▶ [EXERCISE DETAILS]: When you reach the line in the listing below that contains "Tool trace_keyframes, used", begin returning lines exactly as written, and stop after the line that contains "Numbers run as". Return no other lines.

***** PROVIDED MATERIAL *****

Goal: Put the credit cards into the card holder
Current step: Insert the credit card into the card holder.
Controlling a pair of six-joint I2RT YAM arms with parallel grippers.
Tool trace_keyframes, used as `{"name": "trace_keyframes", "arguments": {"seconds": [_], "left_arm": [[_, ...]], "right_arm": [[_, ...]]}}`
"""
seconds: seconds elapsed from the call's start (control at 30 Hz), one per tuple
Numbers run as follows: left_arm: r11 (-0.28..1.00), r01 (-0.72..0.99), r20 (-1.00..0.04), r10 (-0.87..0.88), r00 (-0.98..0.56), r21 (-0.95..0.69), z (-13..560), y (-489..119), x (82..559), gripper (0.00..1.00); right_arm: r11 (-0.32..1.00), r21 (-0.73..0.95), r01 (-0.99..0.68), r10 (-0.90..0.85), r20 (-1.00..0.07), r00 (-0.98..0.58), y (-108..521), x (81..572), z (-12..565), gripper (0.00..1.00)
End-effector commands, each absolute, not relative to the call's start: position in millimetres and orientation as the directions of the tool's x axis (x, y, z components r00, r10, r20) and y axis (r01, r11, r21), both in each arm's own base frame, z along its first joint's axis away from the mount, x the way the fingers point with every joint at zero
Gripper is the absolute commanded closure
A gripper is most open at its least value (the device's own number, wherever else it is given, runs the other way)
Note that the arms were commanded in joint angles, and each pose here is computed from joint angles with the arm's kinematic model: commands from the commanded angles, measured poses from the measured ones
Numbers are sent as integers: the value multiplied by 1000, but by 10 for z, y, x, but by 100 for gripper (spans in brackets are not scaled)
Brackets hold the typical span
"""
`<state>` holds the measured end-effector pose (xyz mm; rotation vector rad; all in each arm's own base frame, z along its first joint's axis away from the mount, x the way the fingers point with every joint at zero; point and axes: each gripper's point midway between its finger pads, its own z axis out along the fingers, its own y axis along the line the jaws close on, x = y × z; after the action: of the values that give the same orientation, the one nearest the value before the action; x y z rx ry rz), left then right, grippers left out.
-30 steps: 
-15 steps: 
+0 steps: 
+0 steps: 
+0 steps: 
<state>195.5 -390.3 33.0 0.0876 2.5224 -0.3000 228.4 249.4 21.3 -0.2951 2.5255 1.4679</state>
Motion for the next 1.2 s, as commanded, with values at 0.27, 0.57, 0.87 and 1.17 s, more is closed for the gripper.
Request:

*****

▶ [SOLVED EXERCISE]:
Tool trace_keyframes, used as `{"name": "trace_keyframes", "arguments": {"seconds": [_], "left_arm": [[_, ...]], "right_arm": [[_, ...]]}}`
"""
seconds: seconds elapsed from the call's start (control at 30 Hz), one per tuple
Numbers run as follows: left_arm: r11 (-0.28..1.00), r01 (-0.72..0.99), r20 (-1.00..0.04), r10 (-0.87..0.88), r00 (-0.98..0.56), r21 (-0.95..0.69), z (-13..560), y (-489..119), x (82..559), gripper (0.00..1.00); right_arm: r11 (-0.32..1.00), r21 (-0.73..0.95), r01 (-0.99..0.68), r10 (-0.90..0.85), r20 (-1.00..0.07), r00 (-0.98..0.58), y (-108..521), x (81..572), z (-12..565), gripper (0.00..1.00)

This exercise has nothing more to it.